Up through the line that contains "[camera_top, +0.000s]", retype the entries exactly, beginning at the very first line.

★ ★ ★

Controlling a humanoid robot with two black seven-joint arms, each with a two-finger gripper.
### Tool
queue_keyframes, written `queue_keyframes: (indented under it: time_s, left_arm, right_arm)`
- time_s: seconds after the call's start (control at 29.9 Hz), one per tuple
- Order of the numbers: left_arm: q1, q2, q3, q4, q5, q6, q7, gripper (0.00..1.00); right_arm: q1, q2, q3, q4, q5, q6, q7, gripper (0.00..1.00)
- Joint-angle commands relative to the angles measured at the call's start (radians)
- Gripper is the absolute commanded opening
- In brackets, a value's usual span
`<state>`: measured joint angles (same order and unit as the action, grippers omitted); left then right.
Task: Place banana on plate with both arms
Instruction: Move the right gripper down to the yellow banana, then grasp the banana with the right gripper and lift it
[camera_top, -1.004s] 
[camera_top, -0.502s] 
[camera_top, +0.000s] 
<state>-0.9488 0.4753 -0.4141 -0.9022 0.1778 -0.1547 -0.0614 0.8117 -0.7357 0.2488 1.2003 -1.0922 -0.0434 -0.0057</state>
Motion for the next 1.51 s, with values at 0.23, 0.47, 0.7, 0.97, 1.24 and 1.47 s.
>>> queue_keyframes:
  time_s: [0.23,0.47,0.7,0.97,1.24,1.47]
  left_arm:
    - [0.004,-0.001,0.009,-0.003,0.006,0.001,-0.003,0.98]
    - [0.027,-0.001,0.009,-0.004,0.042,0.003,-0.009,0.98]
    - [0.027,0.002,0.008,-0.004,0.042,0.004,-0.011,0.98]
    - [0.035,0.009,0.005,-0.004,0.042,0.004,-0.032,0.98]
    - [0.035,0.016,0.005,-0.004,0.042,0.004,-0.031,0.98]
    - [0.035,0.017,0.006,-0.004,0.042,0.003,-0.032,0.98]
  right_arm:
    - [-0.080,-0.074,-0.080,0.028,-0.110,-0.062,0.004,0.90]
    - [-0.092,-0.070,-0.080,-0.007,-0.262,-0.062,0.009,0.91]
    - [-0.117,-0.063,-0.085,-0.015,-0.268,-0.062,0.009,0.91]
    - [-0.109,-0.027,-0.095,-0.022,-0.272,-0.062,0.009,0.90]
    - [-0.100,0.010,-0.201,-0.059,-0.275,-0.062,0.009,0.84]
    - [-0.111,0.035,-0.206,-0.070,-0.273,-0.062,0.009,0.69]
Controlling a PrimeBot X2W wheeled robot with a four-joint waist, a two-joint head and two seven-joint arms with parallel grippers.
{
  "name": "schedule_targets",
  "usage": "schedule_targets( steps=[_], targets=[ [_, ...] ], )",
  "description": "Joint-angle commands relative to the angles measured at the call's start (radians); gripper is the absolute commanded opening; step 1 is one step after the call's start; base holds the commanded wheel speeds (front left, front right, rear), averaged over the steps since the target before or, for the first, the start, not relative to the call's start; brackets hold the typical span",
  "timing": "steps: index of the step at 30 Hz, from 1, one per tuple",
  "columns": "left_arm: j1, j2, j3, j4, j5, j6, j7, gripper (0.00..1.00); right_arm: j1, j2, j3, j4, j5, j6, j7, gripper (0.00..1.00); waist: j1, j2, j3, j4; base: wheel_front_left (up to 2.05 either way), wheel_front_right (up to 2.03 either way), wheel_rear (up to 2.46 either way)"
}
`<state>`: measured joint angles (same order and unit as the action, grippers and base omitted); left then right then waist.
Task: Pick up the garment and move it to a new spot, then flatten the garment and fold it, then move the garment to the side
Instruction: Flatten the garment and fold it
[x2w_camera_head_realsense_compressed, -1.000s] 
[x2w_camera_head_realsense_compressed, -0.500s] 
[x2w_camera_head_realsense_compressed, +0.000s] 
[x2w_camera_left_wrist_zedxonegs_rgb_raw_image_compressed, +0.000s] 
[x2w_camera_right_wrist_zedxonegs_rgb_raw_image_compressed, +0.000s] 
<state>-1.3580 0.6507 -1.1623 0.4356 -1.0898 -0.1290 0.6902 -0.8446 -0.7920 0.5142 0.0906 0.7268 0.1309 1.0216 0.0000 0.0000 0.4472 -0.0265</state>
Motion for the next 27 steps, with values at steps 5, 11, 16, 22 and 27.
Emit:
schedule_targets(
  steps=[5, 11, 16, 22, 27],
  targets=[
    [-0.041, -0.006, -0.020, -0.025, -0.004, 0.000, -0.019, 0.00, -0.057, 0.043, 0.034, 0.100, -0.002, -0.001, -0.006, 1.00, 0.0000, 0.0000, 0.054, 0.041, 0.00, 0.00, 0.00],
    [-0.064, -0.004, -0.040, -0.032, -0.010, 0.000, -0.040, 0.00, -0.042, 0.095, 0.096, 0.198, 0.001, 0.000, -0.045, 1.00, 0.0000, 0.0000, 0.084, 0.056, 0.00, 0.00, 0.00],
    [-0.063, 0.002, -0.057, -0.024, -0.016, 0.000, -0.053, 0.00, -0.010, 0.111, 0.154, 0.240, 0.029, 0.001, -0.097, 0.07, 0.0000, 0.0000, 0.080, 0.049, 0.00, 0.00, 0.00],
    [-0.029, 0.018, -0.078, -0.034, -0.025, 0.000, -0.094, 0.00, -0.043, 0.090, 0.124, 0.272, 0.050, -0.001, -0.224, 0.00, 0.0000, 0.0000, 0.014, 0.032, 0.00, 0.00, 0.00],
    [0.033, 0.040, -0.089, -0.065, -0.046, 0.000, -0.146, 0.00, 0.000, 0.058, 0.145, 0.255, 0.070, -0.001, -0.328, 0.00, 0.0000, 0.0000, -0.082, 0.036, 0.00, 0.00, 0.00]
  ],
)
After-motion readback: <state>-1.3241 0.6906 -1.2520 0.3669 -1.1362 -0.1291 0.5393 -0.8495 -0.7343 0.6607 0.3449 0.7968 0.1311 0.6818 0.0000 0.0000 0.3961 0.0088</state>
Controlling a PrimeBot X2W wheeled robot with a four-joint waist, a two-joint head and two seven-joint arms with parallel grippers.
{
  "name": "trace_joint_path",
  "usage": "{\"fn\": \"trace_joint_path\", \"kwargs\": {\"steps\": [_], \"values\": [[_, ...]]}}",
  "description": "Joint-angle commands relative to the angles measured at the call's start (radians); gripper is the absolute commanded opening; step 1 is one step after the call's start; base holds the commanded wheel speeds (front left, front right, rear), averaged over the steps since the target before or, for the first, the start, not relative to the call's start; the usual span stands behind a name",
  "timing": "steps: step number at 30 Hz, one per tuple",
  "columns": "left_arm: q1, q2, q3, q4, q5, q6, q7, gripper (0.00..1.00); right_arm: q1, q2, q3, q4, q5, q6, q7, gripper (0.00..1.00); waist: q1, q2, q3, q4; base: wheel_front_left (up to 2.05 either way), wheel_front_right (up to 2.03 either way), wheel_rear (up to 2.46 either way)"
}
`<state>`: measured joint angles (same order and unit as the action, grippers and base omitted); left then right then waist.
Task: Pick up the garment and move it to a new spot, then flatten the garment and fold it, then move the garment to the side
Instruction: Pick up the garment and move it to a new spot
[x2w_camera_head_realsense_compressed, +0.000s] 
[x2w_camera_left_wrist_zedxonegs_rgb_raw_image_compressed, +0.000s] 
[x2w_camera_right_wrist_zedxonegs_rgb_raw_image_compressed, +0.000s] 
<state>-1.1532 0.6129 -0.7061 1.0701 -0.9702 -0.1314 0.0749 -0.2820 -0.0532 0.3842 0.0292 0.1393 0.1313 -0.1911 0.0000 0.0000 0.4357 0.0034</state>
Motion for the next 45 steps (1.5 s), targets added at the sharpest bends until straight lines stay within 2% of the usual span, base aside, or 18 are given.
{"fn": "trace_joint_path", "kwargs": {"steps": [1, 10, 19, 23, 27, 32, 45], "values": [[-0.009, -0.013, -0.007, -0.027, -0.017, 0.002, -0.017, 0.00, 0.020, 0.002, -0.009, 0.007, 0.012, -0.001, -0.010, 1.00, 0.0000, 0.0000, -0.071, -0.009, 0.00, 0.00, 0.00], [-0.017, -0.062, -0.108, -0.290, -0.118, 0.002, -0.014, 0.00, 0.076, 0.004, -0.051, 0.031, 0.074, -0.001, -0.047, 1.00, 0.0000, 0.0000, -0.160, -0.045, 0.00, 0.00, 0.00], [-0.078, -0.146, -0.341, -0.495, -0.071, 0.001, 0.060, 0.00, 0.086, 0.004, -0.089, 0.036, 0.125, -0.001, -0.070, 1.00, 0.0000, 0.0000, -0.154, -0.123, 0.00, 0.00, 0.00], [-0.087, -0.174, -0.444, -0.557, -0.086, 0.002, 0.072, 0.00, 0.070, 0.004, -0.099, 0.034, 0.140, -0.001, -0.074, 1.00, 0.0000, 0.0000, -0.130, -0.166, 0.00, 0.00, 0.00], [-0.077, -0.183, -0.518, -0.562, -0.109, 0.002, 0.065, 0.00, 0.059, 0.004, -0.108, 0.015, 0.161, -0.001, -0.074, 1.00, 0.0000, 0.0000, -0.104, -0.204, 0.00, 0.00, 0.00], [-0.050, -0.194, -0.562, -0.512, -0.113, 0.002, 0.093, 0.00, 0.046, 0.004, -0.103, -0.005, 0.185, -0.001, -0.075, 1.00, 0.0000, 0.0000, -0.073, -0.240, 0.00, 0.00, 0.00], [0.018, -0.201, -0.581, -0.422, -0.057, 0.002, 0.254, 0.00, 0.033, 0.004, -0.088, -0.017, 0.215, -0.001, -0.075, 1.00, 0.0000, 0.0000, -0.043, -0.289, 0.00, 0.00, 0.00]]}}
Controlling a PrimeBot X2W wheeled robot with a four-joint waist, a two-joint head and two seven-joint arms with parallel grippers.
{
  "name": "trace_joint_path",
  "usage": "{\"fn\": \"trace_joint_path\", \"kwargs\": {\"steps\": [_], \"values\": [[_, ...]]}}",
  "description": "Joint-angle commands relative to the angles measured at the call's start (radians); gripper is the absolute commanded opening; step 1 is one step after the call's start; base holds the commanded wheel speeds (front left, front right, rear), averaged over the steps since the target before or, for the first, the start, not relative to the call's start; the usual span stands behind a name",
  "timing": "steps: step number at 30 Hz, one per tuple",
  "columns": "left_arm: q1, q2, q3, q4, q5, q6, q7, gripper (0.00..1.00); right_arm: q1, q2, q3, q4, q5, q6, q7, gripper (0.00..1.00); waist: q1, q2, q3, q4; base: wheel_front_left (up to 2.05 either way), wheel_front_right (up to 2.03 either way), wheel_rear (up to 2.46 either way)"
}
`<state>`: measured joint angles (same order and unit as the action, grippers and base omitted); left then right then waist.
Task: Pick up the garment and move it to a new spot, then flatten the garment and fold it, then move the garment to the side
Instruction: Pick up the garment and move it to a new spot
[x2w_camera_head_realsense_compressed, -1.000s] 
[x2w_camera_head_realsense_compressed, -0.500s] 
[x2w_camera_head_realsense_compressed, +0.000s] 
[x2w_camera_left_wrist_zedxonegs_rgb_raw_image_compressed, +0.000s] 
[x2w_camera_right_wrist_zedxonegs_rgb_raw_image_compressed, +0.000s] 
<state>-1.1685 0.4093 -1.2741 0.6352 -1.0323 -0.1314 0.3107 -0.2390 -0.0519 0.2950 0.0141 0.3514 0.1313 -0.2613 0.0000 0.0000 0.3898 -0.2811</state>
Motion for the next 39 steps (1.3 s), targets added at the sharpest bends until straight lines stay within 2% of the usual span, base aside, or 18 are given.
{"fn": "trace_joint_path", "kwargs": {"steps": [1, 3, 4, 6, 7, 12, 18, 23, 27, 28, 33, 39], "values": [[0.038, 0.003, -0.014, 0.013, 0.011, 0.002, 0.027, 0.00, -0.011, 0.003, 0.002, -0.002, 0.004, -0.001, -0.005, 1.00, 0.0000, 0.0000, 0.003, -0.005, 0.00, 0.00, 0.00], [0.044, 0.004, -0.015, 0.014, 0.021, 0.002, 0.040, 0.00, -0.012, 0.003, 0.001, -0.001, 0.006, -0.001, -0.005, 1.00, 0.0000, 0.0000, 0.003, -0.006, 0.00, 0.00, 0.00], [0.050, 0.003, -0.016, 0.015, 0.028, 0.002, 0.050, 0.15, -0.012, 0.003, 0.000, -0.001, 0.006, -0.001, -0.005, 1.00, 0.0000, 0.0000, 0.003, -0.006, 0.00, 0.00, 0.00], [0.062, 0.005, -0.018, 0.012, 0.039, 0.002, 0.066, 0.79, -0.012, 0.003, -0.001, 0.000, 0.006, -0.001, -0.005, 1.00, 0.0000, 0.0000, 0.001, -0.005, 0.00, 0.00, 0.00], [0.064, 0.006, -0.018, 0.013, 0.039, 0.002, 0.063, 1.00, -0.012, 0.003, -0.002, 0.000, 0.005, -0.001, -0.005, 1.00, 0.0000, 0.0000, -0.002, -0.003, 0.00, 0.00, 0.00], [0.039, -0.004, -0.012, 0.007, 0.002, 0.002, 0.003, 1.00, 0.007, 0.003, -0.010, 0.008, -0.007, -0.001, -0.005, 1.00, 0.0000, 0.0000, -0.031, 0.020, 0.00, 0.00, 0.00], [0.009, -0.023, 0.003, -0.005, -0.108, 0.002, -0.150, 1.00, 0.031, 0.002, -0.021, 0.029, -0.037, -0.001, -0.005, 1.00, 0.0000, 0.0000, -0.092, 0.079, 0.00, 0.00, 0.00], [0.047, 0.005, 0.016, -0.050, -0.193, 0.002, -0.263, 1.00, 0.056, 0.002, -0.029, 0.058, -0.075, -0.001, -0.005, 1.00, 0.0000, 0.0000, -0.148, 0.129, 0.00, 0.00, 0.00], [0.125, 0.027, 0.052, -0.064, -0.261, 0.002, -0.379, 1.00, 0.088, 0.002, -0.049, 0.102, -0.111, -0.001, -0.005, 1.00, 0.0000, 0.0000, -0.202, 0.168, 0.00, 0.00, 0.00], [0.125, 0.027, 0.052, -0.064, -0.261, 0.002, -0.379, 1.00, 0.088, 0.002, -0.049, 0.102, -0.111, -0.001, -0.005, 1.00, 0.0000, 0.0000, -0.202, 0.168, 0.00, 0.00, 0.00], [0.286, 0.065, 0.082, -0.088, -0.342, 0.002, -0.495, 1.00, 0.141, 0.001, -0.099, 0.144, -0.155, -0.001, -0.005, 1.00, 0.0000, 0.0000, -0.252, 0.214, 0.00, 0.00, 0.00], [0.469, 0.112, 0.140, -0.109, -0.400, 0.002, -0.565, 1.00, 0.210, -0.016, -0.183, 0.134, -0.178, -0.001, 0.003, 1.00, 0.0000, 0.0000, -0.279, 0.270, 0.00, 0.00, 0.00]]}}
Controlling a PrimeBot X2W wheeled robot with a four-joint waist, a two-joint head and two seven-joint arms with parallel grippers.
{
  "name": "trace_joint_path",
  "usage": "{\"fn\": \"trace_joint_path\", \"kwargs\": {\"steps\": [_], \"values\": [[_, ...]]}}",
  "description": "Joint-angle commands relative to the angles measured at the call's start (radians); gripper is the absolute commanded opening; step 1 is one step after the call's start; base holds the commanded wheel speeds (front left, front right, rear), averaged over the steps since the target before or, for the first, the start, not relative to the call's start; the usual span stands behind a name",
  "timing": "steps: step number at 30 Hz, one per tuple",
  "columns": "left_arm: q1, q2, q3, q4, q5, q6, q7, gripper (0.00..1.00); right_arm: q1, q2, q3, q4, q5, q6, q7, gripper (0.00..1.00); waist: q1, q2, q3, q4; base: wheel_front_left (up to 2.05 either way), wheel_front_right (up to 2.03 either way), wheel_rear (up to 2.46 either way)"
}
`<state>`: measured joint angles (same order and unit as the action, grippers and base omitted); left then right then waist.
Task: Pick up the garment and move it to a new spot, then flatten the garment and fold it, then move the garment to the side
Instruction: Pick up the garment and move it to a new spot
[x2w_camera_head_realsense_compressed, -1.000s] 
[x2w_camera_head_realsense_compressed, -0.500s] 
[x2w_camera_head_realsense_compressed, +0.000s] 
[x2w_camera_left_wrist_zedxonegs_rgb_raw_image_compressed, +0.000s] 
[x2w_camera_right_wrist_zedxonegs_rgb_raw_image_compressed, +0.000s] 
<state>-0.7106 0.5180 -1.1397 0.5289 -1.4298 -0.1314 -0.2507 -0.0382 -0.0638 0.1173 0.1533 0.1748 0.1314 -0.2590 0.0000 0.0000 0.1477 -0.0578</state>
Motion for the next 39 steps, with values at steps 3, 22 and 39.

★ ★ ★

WRITTEN ANSWER:
Controlling a humanoid robot with two black seven-joint arms, each with a two-finger gripper.
### Tool
queue_keyframes, written `queue_keyframes: (indented under it: time_s, left_arm, right_arm)`
- time_s: seconds after the call's start (control at 29.9 Hz), one per tuple
- Order of the numbers: left_arm: q1, q2, q3, q4, q5, q6, q7, gripper (0.00..1.00); right_arm: q1, q2, q3, q4, q5, q6, q7, gripper (0.00..1.00)
- Joint-angle commands relative to the angles measured at the call's start (radians)
- Gripper is the absolute commanded opening
- In brackets, a value's usual span
`<state>`: measured joint angles (same order and unit as the action, grippers omitted); left then right.
Task: Place banana on plate with both arms
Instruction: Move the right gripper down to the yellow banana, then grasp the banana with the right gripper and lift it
[camera_top, -1.004s] 
[camera_top, -0.502s] 
[camera_top, +0.000s] 

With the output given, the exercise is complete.